Penguins, only YOU can turn desktop disk IO into legacy tech
In-memory desktop computing could be a win for some sharp-eyed Linux firm
Magic Quadrant for Enterprise Backup/Recovery
Blocks and Files With the advent of flash-based storage memory, the prospect of banishing disk IO waits forever from transaction-based or other IO-bound server applications is close to becoming a reality. But what about desktops?
We have a pretty weak example with Apple's MacBook Air ultrathin laptops, but these are underpowered little lovelies, trading off faster-than-disk flash memory access for weak CPUs. A Fusion drive iMac, the one with a disk and separate slab of flash for hot data, seems faster and much more powerful, but really it is just nibbling at the edges.

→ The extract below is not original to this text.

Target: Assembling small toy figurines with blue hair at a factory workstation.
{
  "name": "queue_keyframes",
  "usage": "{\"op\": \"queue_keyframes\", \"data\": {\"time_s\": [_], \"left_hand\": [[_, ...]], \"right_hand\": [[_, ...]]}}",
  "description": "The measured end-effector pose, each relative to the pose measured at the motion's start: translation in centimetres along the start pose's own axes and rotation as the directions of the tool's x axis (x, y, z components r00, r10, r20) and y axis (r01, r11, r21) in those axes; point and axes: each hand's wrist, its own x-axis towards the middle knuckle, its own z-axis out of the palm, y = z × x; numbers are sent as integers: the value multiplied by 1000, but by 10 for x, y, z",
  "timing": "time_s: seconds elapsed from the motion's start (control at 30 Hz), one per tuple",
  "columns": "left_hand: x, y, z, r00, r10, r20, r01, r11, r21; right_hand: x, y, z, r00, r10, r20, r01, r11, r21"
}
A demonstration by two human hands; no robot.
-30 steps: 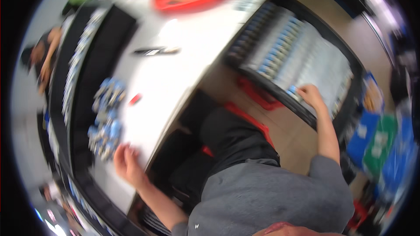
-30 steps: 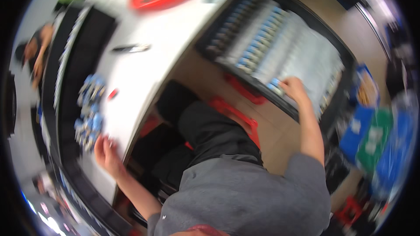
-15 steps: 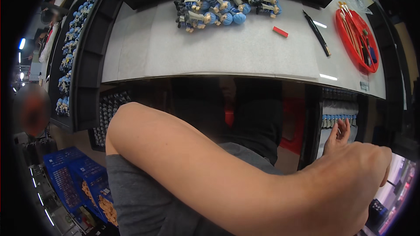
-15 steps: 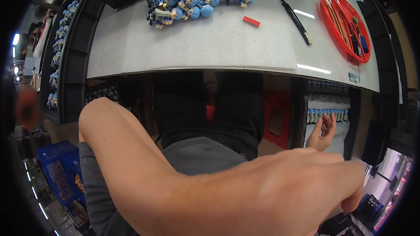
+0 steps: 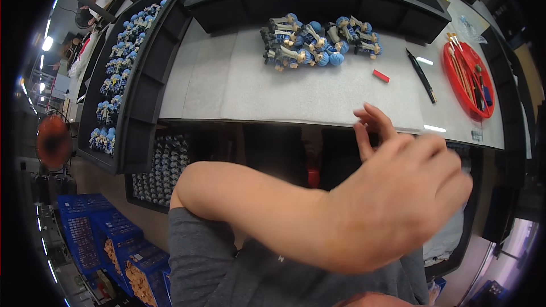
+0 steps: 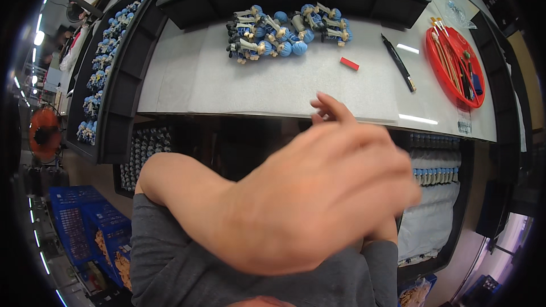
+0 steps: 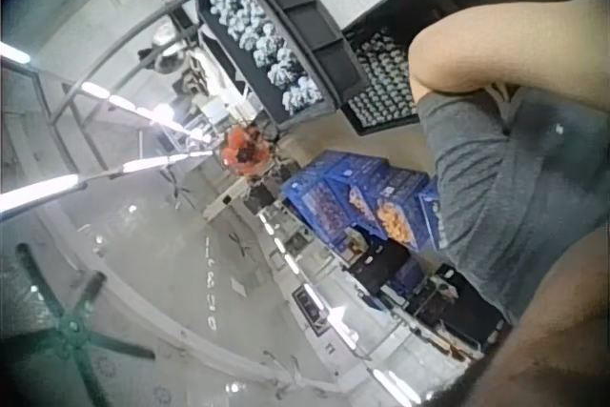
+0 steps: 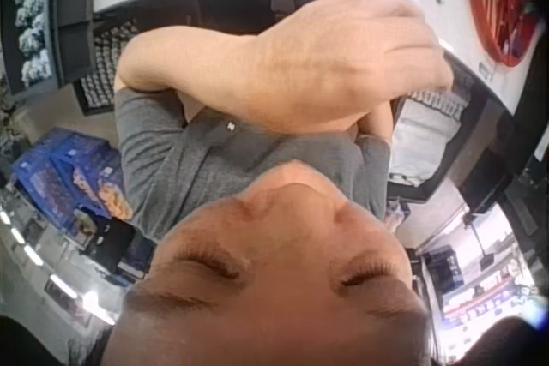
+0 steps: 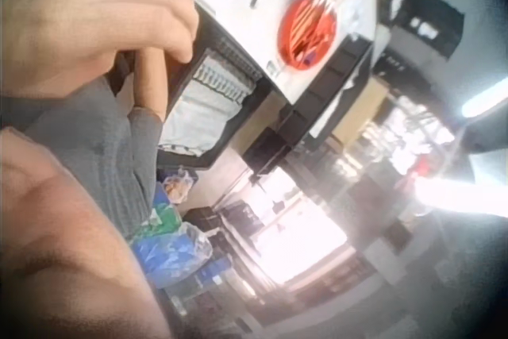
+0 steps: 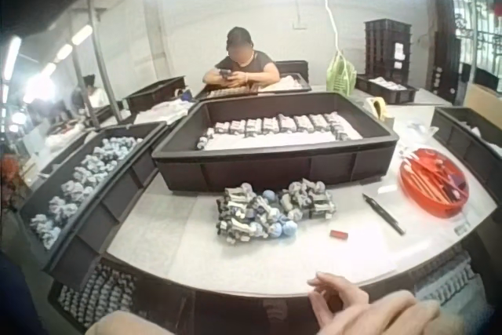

I don't want just instant boot and faster app load. I want my desktop PC to silently scream along, I want it to be faster than the speed of light. I want to hit a key to fire up Quark Express, that bastard of a big, complex app, and have it ready to run in microseconds.
And I can have it... I know I can have it. Just load the big clumping load of Quark code into storage memory and that's it - ready to rock 'n' roll at a the press of a key.
I want the apps in storage memory (flash) - which the apps will simply treat as extended real memory - and have the operating system treat app data IOs as memory-level access operations. There'd be no need for that treacle-slow traversing of old legacy IO subsystems. Enough already.
Listen, system and OS designers, we all know it: disk IO sucks.
Microsoft with its wobbly Windows OS has done it. Redmond, with its crapware and bloated code, has made a modern disk-based PC about as fast as an old tape-driven mini-computer. I mean, come on, surely it can do better than this.
I want a storage-memory-based desktop with an OS that's lightweight in the IO department. I want a screaming fast PC and the tech is there to build it. Microsoft won't do it, it seems to have lost the PC performance plot, condemned by its legacy Windows mindset.
So come on Linux startups, feel the Fusion-io storage memory love and try to cobble something together. Give the world a Linux storage memory-using OS that takes a vanilla PC, adds a slab of PCIe flash and turns it into a workstation of wonder, a desktop of desire, a paradisaical PC, a speed freak's fantasy machine.
Apple couldn't do it, not successfully anyway, and Microsoft doesn't seem to want to - so here's your chance. ®
COMMENTS
Absolutely correct.
I replaced the head-crashed hard disk in my daughter's reasonably new laptop with an SSD. From being fairly sluggardly (but light), it's now almost as responsive as my SSD-powered Zenbook. But that's still a long way from what's possible.
Firms like Steve Wozniak's Fusion-IO "got it" early: we don't need flash memory that pretends to be a hard disk, we need flash memory (or, better still, next-generation magnetoresistive or resistive RAM) coupled directly to the processor bus. RAM-speed reads, fast writes - in the case of (M)RRAM, near-RAM-speed writes with no "write wear" - and much lower power consumption.
I've argued it since the late 80s: moving-parts memory belongs in the same places as those who once invented it - retirement and (sorry) fond memories.
Re: Have I missed the point?
With apologies to those who aren't Windows developers. You won't get the references, but you can probably guess.
Having recently used PROCMON.EXE, I may be a little biased (or bitter) but I suspect that reading in the EXE is a pifflingly small fraction (<1%) of the time spent annoying the end-user with an hourglass ion. Before you even get as far as WinMain(), you have loaded and run the DLL entry points of several dozen system DLLs. For every one of those executables, the kernel will have crawled over the registry to see if various app-compat hooks or debugging hooks are required. If your program ever shows a file dialog box, you'll pull in all the shell DLLs, which rejoice in trawling the registry and file system picking up the current user's preference for just about everything that you can configure in Control Panel. Each of those registry accesses checks per-user and per-machine hives. Depending on how old the app is, every single one of those registry and file system lookups might be virtualised, so each registry access also checks the Wow64Bollocks parallel universe in both hives. File system accesses are similarly virtualised because you can never have too many directories pretending to be System32.
And by the time you've done that and reached the very first instruction of the actual program the end-user wanted, your memory hierarchy is absolutely cache-busted, so everything runs like molasses.
Different access models
Mapping the flash devices as used in SSDs and memory sticks into processor address space is not easy, as NAND flash really isn't random access on a word boundary. You would need some form of smart device that could convert the more block oriented access flash wants into something that could drive cache-fills on a modern processor. Even if you did that, the speed of access of flash is much less than the speed of access of RAM. You really would want to be able to page flash into RAM to run programs - so you end up with something that reads blocks of flash and puts them into blocks of RAM. In other words, a flash block device tied into the virtual memory system - which is what we have now. The only real issue is moving from SATA and such to an interface more suited to flash.